**About this task:** Restate all of the data exactly.
[[ Materials provided open ]]
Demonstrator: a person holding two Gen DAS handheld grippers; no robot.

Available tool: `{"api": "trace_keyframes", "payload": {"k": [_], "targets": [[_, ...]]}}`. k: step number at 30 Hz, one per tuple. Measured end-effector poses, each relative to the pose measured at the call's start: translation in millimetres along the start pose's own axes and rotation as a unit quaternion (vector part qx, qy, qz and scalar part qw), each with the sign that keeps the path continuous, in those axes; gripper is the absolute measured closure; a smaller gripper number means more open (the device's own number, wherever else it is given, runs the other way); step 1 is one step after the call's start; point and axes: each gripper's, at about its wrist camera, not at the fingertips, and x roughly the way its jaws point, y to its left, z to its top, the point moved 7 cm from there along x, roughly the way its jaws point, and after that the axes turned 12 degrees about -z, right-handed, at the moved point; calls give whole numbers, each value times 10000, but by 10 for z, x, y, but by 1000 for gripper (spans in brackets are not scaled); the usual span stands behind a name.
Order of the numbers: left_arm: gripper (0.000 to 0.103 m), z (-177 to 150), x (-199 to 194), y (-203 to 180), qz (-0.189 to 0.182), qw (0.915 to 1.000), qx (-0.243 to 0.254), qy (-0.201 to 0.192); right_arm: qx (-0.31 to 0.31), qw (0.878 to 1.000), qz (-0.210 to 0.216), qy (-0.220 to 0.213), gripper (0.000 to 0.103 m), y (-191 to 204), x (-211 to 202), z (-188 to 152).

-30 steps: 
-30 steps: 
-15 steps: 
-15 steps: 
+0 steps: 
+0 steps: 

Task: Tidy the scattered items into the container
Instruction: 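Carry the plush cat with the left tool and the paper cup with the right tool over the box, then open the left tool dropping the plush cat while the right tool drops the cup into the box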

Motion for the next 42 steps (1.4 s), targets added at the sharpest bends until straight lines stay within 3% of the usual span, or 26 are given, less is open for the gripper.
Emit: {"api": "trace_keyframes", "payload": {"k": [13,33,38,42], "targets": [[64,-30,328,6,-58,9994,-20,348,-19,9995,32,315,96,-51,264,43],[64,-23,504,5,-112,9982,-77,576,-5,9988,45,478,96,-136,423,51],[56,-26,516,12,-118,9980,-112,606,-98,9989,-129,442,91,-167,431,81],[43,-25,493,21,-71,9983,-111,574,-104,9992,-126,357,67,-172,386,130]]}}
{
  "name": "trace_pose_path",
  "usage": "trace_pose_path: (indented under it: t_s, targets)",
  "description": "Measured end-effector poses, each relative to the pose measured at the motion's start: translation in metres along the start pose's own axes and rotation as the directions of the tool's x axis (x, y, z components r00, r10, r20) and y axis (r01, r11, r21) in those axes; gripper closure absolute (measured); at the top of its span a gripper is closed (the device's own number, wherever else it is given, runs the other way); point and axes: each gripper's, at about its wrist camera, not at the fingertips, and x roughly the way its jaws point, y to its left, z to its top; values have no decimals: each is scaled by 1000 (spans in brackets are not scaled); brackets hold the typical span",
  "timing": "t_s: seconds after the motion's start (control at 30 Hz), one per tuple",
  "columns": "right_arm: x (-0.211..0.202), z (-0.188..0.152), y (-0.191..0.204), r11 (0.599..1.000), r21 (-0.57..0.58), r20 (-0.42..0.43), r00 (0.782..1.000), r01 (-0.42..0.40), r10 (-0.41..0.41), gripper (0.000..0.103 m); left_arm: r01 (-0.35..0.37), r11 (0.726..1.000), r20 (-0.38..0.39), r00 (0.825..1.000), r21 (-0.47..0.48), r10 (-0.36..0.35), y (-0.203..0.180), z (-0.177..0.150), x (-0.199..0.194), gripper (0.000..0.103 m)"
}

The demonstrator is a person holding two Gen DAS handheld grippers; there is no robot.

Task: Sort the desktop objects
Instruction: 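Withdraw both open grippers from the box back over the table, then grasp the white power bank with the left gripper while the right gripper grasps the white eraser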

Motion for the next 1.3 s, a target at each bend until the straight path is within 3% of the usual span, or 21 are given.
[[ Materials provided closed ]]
**Solution for this exercise:**
Demonstrator: a person holding two Gen DAS handheld grippers; no robot.

Available tool: `{"api": "trace_keyframes", "payload": {"k": [_], "targets": [[_, ...]]}}`. k: step number at 30 Hz, one per tuple. Measured end-effector poses, each relative to the pose measured at the call's start: translation in millimetres along the start pose's own axes and rotation as a unit quaternion (vector part qx, qy, qz and scalar part qw), each with the sign that keeps the path continuous, in those axes; gripper is the absolute measured closure; a smaller gripper number means more open (the device's own number, wherever else it is given, runs the other way); step 1 is one step after the call's start; point and axes: each gripper's, at about its wrist camera, not at the fingertips, and x roughly the way its jaws point, y to its left, z to its top, the point moved 7 cm from there along x, roughly the way its jaws point, and after that the axes turned 12 degrees about -z, right-handed, at the moved point; calls give whole numbers, each value times 10000, but by 10 for z, x, y, but by 1000 for gripper (spans in brackets are not scaled); the usual span stands behind a name.
Order of the numbers: left_arm: gripper (0.000 to 0.103 m), z (-177 to 150), x (-199 to 194), y (-203 to 180), qz (-0.189 to 0.182), qw (0.915 to 1.000), qx (-0.243 to 0.254), qy (-0.201 to 0.192); right_arm: qx (-0.31 to 0.31), qw (0.878 to 1.000), qz (-0.210 to 0.216), qy (-0.220 to 0.213), gripper (0.000 to 0.103 m), y (-191 to 204), x (-211 to 202), z (-188 to 152).

-30 steps: 
-30 steps: 
-15 steps: 
-15 steps: 
+0 steps: 
+0 steps: 

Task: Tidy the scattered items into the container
Instruction: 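Carry the plush cat with the left tool and the paper cup with the right tool over the box, then open the left tool dropping the plush cat while the right tool drops the cup into the box
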
Motion for the next 42 steps (1.4 s), targets added at the sharpest bends until straight lines stay within 3% of the usual span, or 26 are given, less is open for the gripper.
Emit: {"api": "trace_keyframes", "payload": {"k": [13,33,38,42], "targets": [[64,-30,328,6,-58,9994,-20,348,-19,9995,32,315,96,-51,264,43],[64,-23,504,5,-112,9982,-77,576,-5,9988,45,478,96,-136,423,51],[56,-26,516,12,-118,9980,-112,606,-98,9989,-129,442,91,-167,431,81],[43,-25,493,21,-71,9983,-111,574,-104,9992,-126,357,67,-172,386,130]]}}
{
  "name": "trace_pose_path",
  "usage": "trace_pose_path: (indented under it: t_s, targets)",
  "description": "Measured end-effector poses, each relative to the pose measured at the motion's start: translation in metres along the start pose's own axes and rotation as the directions of the tool's x axis (x, y, z components r00, r10, r20) and y axis (r01, r11, r21) in those axes; gripper closure absolute (measured); at the top of its span a gripper is closed (the device's own number, wherever else it is given, runs the other way); point and axes: each gripper's, at about its wrist camera, not at the fingertips, and x roughly the way its jaws point, y to its left, z to its top; values have no decimals: each is scaled by 1000 (spans in brackets are not scaled); brackets hold the typical span",
  "timing": "t_s: seconds after the motion's start (control at 30 Hz), one per tuple",
  "columns": "right_arm: x (-0.211..0.202), z (-0.188..0.152), y (-0.191..0.204), r11 (0.599..1.000), r21 (-0.57..0.58), r20 (-0.42..0.43), r00 (0.782..1.000), r01 (-0.42..0.40), r10 (-0.41..0.41), gripper (0.000..0.103 m); left_arm: r01 (-0.35..0.37), r11 (0.726..1.000), r20 (-0.38..0.39), r00 (0.825..1.000), r21 (-0.47..0.48), r10 (-0.36..0.35), y (-0.203..0.180), z (-0.177..0.150), x (-0.199..0.194), gripper (0.000..0.103 m)"
}

The demonstrator is a person holding two Gen DAS handheld grippers; there is no robot.

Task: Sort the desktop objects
Instruction: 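Withdraw both open grippers from the box back over the table, then grasp the white power bank with the left gripper while the right gripper grasps the white eraser
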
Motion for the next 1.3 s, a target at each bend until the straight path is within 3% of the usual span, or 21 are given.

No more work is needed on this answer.